When the string "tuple" is part of a line below, that line should be copied.

=== The data ===
_____
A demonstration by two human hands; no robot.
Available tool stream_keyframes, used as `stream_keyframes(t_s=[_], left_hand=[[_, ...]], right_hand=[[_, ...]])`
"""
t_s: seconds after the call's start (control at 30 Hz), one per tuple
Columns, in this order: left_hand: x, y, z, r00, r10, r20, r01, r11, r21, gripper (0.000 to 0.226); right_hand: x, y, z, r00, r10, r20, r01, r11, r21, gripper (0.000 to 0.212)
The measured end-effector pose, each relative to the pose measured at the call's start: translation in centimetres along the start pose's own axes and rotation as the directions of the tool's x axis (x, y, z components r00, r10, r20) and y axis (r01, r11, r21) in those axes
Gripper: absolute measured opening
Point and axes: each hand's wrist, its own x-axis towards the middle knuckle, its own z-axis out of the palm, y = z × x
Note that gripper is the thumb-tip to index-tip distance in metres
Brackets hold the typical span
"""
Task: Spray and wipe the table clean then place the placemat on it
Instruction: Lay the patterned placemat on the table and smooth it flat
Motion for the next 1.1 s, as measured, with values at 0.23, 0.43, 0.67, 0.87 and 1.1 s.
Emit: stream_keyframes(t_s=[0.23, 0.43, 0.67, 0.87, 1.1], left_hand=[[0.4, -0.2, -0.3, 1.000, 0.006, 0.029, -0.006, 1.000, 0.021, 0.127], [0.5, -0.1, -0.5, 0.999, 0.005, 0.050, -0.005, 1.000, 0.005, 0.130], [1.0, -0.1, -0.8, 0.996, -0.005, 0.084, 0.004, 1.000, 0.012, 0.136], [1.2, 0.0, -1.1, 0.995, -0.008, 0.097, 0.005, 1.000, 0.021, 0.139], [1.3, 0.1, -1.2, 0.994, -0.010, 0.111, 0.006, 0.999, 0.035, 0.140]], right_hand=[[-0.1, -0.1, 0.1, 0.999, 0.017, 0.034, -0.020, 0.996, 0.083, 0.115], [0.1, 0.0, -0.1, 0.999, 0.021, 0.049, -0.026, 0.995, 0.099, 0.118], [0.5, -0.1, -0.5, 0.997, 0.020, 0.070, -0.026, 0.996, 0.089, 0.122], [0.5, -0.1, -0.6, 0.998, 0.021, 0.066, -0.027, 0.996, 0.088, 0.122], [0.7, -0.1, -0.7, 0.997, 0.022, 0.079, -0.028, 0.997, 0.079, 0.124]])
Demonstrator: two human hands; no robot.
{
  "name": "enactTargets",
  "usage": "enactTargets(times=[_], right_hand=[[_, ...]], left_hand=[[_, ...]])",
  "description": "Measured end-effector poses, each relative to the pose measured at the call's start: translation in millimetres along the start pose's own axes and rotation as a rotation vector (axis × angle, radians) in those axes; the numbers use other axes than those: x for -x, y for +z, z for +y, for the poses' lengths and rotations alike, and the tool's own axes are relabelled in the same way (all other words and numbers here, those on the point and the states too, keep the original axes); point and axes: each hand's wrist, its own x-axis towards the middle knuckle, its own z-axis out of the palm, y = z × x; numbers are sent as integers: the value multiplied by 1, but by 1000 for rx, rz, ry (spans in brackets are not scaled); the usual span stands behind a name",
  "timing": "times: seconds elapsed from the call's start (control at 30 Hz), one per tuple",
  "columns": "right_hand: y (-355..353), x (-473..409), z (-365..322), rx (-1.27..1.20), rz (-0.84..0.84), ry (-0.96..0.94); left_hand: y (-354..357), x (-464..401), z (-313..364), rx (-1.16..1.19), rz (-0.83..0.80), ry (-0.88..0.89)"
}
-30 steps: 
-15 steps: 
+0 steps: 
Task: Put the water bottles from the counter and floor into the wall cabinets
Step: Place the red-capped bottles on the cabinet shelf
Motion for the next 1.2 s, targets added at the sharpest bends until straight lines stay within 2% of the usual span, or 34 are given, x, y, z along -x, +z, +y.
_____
=== Solution ===
t_s: seconds after the call's start (control at 30 Hz), one per tuple
  "timing": "times: seconds elapsed from the call's start (control at 30 Hz), one per tuple",

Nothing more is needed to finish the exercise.